Limitations & Future Work

  • Ethical risks of the attack itself: Although intended for safety research, open-sourcing attack methods poses risks of misuse. The mitigation measures are not fully discussed in the paper's ethical statement.
  • Computational overhead: Gradient-based optimization requires white-box access and a massive number of forward/backward passes, making it not directly applicable in real-world scenarios targeting commercial APIs.
  • Insufficient evaluation against defenses: The method was only evaluated on vanilla safety alignment, without assessing its performance against defenses like adversarial training or perplexity filtering.
  • Directions for improvement: Future work can explore more efficient methods for identifying refusal token sets and how to apply this approach to jailbreaking multimodal models.
  • vs GCG (Zou et al., 2023): GCG uses a vanilla target loss, whereas DSN builds upon it by introducing refusal suppression and cosine scheduling. DSN maintains the GCG framework but significantly enhances attack performance on strongly aligned models.
  • vs AutoDAN: AutoDAN uses genetic algorithms to generate readable jailbreak prompts, while DSN employs gradient optimization to generate unreadable suffixes. These two approaches are complementary; the refusal suppression concept from DSN could potentially enhance AutoDAN as well.
  • vs Prompt Engineering-based Jailbreaks (e.g., Role-play, DAN): These methods do not require model access but rely on manual design.
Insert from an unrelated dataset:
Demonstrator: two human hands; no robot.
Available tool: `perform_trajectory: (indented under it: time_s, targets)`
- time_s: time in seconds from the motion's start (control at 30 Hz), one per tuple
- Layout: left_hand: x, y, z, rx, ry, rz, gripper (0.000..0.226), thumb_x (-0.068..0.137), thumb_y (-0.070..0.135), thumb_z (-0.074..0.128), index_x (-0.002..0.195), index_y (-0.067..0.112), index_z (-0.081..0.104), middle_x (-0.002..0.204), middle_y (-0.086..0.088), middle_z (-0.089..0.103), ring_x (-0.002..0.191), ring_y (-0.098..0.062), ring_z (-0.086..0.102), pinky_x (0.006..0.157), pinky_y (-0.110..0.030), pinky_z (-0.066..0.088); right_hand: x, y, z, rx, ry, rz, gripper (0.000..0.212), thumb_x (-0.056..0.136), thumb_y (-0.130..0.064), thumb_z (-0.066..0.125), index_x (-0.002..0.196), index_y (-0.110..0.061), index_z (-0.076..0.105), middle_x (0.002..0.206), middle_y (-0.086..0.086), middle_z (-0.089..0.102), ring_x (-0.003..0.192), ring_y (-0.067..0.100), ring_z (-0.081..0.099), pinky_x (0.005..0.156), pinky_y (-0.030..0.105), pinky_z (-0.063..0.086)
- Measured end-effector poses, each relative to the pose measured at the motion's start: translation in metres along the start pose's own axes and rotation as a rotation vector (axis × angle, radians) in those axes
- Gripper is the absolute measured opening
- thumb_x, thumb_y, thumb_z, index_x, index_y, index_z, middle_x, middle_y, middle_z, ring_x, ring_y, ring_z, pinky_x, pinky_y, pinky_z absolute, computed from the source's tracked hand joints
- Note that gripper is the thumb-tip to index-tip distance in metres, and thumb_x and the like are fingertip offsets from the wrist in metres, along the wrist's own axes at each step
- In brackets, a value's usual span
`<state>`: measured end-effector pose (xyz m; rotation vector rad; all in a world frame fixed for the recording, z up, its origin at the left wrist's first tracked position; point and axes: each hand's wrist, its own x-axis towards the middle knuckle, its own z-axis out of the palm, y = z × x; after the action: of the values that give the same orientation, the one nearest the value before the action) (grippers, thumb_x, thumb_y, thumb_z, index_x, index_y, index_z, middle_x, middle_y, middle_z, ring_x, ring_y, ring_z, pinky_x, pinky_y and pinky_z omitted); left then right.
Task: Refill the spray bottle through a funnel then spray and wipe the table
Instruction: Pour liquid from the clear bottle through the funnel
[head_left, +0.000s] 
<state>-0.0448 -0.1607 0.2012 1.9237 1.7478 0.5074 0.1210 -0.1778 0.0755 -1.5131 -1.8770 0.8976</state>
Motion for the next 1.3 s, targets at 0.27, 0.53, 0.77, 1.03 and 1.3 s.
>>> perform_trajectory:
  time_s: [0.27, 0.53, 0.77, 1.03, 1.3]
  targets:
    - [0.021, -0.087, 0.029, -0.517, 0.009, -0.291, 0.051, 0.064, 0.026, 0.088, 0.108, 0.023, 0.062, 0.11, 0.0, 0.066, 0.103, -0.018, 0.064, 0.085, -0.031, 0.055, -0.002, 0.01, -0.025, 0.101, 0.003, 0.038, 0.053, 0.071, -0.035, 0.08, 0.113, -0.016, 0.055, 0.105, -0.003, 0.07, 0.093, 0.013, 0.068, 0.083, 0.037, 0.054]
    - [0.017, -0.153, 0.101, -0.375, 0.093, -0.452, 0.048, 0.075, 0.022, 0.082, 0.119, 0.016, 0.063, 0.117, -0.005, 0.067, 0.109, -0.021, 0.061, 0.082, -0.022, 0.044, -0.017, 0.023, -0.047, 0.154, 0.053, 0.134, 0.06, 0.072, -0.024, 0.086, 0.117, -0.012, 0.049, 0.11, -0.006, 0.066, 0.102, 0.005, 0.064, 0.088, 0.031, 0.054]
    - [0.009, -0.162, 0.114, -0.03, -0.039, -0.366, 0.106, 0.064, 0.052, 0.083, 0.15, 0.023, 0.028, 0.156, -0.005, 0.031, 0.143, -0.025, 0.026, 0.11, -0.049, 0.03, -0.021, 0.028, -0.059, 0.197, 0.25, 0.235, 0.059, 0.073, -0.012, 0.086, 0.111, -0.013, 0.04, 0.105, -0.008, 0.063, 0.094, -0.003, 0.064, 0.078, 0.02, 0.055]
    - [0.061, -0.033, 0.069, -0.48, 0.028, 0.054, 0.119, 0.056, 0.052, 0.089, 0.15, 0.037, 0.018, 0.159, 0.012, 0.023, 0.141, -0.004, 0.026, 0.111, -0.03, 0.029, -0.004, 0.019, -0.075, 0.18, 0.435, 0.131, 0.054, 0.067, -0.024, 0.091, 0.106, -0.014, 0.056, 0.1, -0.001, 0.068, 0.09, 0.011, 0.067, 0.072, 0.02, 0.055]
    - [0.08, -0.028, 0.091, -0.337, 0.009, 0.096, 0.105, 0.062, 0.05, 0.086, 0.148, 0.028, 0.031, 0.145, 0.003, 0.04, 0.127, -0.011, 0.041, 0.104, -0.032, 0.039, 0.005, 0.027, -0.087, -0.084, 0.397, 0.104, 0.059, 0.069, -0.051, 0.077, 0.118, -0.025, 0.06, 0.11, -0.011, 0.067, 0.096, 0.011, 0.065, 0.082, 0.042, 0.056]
DSN's automated method can discover vulnerabilities more systematically, though its application scenarios are more constrained.

Rating

  • Novelty: ⭐⭐⭐⭐ The approach of improving jailbreak attacks from the perspective of the loss function is novel, and the design of the bidirectional optimization objective is sound.
  • Experimental Thoroughness: ⭐⭐⭐⭐ Multi-model comparisons, ablation studies, and transferability experiments are relatively comprehensive, but evaluation against active defenses is lacking.
  • Writing Quality: ⭐⭐⭐⭐ The motivational analysis is clear and the methodology derivation is natural.
  • Value: ⭐⭐⭐⭐ Holds significant reference value for understanding and improving LLM safety alignment.